The Land of “No”

Striking on this van trip out east has been the proliferation of signs for motorists, pedestrians, shoppers, swimmers, fishermen, campers, and others with the goal of controlling your behavior, and warning of the dire consequences if you fail to obey.

Kennebunkport (this bucolic Maine village, home of the Bush Family Compound) seems obsessed with preventing parking in any space and bombards visitors with no parking, waiting, or loitering warnings. The New York State Park system apparently wants to be sure visitors have no fun – no swimming allowed on appropriate beaches, no pets allowed anywhere, scolding about trash (despite their policy not to provide trash cans), etc. Beaches have big signs when you enter telling you their  maximum capacity (like fire marshall’s limits in an auditorium). Do I really need a sign that the Meacham Lake Beach has an occupancy limit of 312 persons?

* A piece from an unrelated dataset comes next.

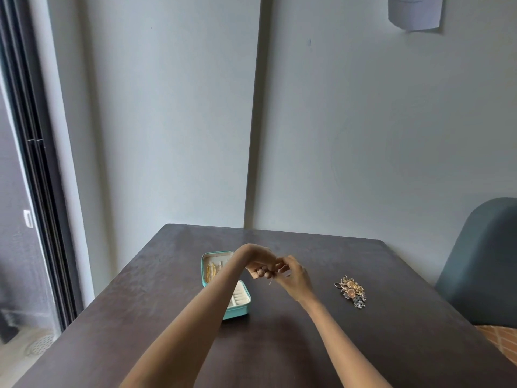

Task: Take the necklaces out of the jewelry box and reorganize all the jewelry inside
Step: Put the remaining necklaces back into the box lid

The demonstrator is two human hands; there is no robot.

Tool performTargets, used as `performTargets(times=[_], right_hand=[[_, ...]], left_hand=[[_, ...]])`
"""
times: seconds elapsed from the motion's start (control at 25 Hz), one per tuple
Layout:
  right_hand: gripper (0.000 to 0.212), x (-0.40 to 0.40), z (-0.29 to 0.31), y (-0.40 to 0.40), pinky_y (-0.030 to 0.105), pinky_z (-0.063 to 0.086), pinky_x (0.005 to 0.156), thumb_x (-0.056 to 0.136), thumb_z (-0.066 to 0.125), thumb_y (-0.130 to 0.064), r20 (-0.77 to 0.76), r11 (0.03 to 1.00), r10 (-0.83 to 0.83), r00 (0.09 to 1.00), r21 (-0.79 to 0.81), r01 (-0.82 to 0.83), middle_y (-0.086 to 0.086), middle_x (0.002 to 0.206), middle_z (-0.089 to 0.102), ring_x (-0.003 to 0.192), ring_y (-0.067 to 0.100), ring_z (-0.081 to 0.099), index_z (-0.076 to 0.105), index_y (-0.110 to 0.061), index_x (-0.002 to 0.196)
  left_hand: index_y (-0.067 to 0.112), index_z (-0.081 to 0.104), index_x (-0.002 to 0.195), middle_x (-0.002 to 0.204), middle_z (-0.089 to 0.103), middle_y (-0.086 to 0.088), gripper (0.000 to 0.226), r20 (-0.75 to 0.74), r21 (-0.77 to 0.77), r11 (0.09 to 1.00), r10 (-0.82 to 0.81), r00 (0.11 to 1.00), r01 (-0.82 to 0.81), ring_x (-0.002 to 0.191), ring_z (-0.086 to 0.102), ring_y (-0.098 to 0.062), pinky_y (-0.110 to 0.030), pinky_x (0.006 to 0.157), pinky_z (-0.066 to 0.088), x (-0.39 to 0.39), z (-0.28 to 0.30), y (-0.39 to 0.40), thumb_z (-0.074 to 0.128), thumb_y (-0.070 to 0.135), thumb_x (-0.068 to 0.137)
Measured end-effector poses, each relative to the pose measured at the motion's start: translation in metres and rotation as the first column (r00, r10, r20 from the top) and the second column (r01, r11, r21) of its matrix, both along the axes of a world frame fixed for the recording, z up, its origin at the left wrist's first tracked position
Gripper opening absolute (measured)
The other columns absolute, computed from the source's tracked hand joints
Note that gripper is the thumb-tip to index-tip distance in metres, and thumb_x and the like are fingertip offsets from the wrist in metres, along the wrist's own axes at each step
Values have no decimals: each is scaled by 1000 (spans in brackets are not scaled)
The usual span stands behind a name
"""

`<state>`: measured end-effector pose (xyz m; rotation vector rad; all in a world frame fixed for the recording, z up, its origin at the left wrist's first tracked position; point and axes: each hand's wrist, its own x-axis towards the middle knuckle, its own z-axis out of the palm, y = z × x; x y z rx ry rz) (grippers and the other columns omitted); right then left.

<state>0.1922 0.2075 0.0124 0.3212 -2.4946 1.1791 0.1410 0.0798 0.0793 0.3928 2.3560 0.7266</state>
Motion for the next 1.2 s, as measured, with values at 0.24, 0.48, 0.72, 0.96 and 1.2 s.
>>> performTargets(times=[0.24,0.48,0.72,0.96,1.2], right_hand=[[21,1,4,0,26,45,65,72,75,-42,9,986,-61,998,157,59,-14,79,55,79,6,56,67,-24,78],[31,5,4,0,27,45,68,73,75,-31,-3,988,-20,1000,153,20,-17,75,52,78,7,54,48,-42,63],[13,3,0,4,16,39,64,75,73,-36,-28,972,7,1000,235,-1,-17,77,52,78,3,53,65,-26,74],[27,1,-6,4,18,38,59,75,72,-35,-7,985,6,1000,175,-5,-4,77,57,72,13,54,55,-15,71],[25,3,-10,1,22,43,61,77,70,-35,90,1000,-4,996,25,2,-5,70,60,70,11,57,53,-19,68]], left_hand=[[6,47,75,41,50,1,29,69,-8,1000,24,997,-24,32,39,-6,-15,38,37,0,-5,-5,28,-10,90],[7,44,79,40,51,2,29,151,-5,1000,27,988,-27,31,40,-5,-14,37,38,5,-3,-2,23,-8,92],[5,47,78,41,55,2,30,154,-50,999,13,988,-5,33,44,-6,-15,40,43,6,-3,-1,25,-8,92],[1,58,78,46,59,1,19,100,-7,1000,31,995,-31,36,46,-5,-16,41,44,6,3,-3,46,-3,93],[5,43,75,46,56,-4,21,45,68,994,84,995,-87,32,42,-6,-17,36,41,2,0,-8,48,-9,90]])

Another beach postfull of rules (see below) commands that “Beach Blankets Must Be 10 Feet Apart.” Really?

The motivation is understandable: communities and parks are confronting more and more bad behavior – individuals leaving their trash behind, ignoring obvious safety and security risks, and otherwise behaving badly. Some of the motivation is also legal risk: if there is a sign preventing swimming then there is some protection against liability is someone drowns.

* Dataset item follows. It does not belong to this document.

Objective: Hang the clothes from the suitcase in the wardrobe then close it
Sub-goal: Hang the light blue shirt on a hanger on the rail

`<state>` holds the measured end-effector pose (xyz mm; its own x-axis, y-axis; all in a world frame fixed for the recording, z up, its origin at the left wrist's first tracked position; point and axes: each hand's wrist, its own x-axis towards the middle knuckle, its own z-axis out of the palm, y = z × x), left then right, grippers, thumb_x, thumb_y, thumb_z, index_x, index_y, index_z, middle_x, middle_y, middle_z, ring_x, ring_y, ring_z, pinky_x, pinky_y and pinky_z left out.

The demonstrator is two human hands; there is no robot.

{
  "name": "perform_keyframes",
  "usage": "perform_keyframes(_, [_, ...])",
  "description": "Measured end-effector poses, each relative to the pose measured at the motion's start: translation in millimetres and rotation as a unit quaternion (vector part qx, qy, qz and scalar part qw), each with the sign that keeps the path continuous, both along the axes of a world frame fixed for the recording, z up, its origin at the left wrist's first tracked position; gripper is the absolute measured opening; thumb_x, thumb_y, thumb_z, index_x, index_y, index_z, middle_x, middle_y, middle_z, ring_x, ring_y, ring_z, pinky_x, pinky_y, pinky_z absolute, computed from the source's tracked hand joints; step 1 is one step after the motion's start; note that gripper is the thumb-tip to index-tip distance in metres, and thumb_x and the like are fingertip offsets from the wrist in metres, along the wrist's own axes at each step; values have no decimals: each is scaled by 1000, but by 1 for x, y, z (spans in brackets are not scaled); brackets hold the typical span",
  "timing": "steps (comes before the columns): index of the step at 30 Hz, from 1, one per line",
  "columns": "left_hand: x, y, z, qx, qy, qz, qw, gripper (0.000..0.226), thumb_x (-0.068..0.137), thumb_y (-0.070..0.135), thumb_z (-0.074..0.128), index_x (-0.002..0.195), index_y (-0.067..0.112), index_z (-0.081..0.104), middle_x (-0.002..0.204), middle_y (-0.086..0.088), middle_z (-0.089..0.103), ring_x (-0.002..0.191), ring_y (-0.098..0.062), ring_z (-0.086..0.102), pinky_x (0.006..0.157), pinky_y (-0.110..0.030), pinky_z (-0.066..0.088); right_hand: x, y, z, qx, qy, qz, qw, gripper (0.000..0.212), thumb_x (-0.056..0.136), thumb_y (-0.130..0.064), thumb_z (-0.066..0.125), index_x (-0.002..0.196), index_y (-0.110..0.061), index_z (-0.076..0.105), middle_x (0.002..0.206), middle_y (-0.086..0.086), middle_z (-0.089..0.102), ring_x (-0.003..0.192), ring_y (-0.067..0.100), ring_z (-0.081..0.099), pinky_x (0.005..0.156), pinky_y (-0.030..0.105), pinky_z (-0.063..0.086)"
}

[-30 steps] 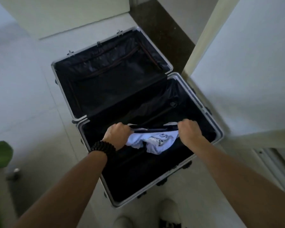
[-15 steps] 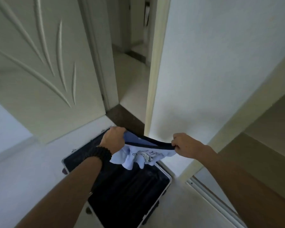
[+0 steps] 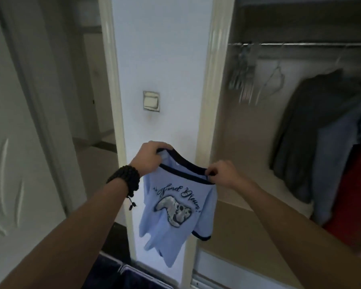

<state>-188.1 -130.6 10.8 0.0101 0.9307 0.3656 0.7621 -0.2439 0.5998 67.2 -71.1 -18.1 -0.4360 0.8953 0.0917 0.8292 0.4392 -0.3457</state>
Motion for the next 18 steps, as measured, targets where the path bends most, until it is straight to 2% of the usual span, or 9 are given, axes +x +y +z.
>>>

Social psychologists know that a kind of immunity and even resistance behavior sets in with too much exposure to messages. Ambulances and fire trucks have had to increase their decibel-level and develop new siren sounds to break through the familiarity of traditional sirens and the cacophony of urban noise. Marketers develop new and increasingly more provocative messages to get the attention and “eyeballs” of viewers and listeners conditioned to ignore advertisements. Stop signs are no longer enough by themselves – they are increasingly accompanied by flashing lights or warnings of photo enforcement to get our attention. However, the escalation of signage has not resulted in better compliance, quite the opposite.

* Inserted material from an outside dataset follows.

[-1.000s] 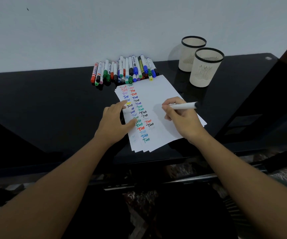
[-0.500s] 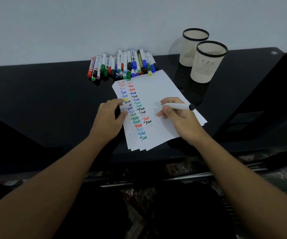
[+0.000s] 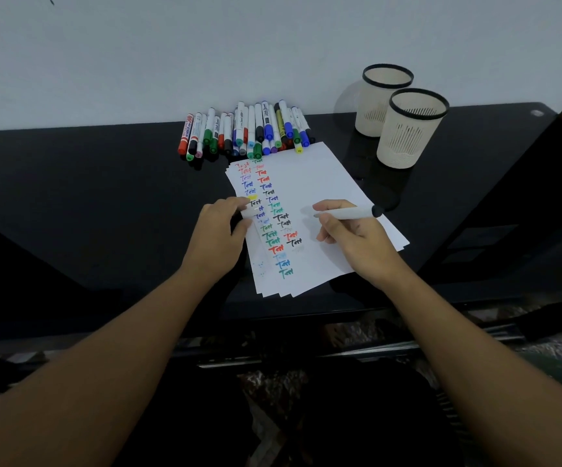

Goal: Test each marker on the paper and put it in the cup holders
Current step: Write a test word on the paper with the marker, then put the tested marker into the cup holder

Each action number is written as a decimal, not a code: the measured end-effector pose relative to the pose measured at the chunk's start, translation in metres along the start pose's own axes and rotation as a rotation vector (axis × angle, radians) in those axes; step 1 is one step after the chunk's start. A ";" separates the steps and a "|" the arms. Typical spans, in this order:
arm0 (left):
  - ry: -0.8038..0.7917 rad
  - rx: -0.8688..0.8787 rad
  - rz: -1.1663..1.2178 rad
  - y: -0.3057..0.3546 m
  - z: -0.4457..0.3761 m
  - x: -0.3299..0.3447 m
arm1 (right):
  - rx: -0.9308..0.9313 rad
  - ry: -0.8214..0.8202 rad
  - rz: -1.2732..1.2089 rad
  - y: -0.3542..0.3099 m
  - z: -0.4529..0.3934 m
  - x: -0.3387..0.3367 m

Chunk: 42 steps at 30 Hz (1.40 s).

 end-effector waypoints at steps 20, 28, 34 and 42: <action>-0.055 -0.042 0.217 0.017 -0.016 -0.022 | 0.081 -0.221 0.290 -0.033 -0.026 0.002; -0.129 -0.016 0.206 0.032 -0.015 -0.021 | -0.022 -0.167 0.586 -0.041 -0.027 0.000; -0.153 -0.048 0.246 0.037 -0.014 -0.022 | -0.070 -0.191 0.646 -0.041 -0.028 0.003; -0.234 -0.007 0.235 0.045 -0.010 -0.021 | -0.178 -0.267 0.789 -0.047 -0.027 0.015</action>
Point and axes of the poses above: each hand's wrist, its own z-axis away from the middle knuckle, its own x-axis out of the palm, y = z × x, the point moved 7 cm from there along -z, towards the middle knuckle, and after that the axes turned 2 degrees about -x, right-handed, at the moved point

This arms race of signs and warnings will ultimately be ineffective. But it is also an assault to the senses in places where people are trying to relax, recreate, and “get away from it all.” All of this signage intrudes in places where presumably your whole goal is to experience nature and some amount of solitude. I was wondering what Henry David Thoreau (both Civil Disobedience and Walden Pond Thoreau) would think of the atmosphere and experience now in many of our public parks?

There is a principle in social regulation of balancing benefits and risks or costs of interventions. The signage equivalent is asking whether it is worth it to visually command some behavior (and expecting a resulting outcome) versus degrading the experience for most people that results from too much hectoring.  

Of course, the harder question is how much we can expect to substitute command and control approaches for norms of socially appropriate behavior. The erosion of long-standing norms of good behavior is surely a critical problem, but you have to doubt that adding more and more obnoxious signs is the solution.